### REQUIREMENT
Scan the material below for lines with the word "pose" and reply with how many there are, nothing else.
** Opening STORED DATA block **
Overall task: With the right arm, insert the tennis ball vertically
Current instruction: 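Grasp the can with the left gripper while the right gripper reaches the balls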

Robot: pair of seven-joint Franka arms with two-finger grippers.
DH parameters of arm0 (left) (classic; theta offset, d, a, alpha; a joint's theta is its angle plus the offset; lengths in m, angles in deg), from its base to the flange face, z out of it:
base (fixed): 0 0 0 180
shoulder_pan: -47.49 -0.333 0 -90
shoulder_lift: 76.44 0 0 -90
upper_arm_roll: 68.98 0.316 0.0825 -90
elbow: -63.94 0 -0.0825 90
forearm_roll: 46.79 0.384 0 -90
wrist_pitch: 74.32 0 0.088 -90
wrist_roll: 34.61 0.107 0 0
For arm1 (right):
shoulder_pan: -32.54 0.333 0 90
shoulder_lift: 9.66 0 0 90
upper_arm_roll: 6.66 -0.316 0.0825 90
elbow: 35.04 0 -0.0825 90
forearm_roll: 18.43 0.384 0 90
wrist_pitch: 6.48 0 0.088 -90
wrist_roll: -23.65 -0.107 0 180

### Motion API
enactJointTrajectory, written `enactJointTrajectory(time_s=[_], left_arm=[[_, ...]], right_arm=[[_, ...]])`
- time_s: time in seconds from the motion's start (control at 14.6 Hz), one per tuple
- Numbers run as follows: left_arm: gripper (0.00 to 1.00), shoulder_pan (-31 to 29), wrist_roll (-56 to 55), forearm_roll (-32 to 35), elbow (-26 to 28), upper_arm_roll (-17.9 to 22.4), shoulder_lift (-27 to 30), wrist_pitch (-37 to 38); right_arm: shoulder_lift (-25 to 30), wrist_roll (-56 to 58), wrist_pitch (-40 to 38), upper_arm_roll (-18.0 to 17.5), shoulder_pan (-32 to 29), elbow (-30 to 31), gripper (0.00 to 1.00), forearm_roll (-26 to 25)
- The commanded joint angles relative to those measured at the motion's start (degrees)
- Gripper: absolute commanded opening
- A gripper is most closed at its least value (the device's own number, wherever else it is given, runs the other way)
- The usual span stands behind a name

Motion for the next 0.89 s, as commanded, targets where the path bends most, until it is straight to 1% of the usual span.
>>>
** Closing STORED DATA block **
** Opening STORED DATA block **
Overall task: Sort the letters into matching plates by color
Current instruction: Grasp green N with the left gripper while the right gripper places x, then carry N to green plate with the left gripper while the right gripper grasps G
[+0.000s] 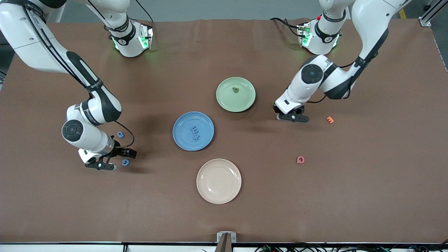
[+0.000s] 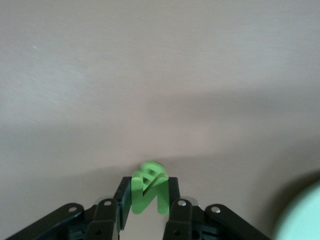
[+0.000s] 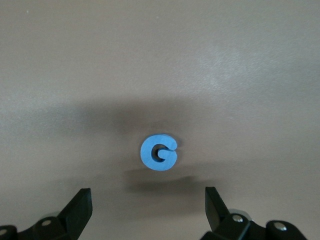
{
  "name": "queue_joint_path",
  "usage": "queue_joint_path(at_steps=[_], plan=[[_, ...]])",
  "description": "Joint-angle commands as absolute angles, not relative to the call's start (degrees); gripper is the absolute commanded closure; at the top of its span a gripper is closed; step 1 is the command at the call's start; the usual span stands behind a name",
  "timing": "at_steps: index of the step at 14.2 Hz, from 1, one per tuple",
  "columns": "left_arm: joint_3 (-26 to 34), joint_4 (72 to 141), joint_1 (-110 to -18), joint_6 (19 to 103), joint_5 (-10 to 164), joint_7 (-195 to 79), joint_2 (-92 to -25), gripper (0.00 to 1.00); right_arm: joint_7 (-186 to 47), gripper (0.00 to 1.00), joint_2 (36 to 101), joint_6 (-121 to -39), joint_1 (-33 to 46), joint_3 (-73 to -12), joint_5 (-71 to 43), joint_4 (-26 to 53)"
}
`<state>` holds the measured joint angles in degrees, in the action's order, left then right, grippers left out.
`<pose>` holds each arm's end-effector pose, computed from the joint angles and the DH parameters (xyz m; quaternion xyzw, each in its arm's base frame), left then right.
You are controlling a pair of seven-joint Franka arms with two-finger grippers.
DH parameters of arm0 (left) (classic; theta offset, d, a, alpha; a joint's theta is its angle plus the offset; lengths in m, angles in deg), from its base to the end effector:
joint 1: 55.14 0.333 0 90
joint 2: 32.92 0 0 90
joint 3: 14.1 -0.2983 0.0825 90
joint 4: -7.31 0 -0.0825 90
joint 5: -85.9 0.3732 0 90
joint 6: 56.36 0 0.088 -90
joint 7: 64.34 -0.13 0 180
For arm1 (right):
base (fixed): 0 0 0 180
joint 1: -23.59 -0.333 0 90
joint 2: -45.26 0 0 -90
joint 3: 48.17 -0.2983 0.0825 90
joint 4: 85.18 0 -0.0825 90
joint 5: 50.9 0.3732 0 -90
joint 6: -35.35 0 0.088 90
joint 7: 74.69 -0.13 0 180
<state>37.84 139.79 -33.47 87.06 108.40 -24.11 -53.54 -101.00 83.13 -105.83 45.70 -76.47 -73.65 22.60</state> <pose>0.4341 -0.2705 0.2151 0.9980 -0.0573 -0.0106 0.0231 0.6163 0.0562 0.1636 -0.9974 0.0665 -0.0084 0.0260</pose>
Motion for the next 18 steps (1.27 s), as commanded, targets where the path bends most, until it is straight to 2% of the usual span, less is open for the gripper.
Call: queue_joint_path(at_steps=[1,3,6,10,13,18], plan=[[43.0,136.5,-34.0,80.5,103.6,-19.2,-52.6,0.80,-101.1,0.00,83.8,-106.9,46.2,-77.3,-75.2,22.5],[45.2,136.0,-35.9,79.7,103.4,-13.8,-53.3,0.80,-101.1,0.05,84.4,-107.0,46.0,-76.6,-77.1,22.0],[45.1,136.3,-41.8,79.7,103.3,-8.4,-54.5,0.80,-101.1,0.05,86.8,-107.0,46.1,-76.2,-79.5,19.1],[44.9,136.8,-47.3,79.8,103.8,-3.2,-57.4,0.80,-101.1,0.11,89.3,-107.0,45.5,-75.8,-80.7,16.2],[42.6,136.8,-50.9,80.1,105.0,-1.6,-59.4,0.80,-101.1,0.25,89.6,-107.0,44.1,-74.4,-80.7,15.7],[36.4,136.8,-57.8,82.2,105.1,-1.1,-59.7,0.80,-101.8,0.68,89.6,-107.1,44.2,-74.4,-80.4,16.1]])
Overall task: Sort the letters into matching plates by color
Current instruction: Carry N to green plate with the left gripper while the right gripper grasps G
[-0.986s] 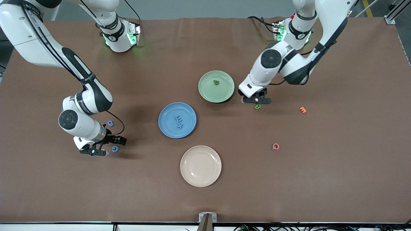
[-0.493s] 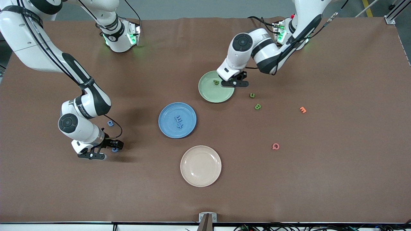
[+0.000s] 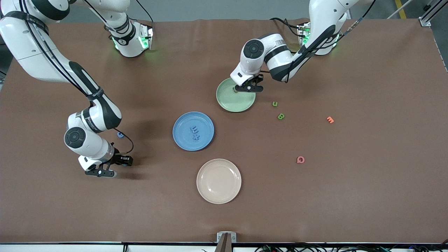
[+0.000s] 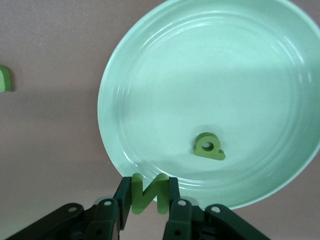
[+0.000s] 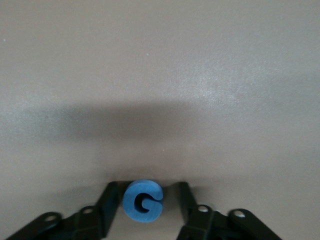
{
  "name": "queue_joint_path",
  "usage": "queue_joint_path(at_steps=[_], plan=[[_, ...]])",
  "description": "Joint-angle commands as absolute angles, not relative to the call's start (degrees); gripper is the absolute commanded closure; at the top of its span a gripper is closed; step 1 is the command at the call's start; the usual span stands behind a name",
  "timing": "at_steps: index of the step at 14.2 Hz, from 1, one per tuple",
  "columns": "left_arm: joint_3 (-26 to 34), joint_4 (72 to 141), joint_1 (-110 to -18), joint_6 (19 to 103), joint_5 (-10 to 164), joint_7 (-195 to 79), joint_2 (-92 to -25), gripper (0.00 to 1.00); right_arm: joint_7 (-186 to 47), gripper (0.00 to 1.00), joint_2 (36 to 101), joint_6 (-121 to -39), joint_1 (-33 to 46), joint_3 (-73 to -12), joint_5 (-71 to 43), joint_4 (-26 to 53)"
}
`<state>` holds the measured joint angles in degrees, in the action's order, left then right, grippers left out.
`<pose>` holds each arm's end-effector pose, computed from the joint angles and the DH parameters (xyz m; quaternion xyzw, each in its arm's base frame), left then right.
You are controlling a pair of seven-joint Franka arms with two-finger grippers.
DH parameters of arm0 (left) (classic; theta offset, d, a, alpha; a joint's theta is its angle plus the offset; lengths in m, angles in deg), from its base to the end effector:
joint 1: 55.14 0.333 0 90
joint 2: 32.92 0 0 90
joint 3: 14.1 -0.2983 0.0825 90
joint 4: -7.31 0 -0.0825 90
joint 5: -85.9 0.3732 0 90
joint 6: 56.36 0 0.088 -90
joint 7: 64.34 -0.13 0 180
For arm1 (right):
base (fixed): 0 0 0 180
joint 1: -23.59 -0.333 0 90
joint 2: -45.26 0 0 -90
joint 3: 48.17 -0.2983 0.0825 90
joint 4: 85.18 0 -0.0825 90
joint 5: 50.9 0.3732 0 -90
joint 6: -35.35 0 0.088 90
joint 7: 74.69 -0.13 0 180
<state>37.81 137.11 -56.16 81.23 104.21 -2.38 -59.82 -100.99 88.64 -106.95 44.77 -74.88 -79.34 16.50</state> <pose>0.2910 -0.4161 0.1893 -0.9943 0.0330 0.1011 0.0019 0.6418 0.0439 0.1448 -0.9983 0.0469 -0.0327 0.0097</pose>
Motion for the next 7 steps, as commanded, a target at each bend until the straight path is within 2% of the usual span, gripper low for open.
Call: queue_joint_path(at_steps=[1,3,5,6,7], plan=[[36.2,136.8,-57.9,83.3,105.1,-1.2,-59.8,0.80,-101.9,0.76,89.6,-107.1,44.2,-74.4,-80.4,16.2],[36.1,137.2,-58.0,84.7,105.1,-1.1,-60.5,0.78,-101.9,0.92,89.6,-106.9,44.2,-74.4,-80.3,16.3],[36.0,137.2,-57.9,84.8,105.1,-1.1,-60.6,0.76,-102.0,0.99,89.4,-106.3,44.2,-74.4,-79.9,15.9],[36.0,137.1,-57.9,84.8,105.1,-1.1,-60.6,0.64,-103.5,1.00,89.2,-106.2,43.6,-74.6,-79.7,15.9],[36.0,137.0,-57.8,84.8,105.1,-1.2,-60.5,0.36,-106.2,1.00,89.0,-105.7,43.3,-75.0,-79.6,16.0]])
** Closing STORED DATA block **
### TASK SOLUTION
4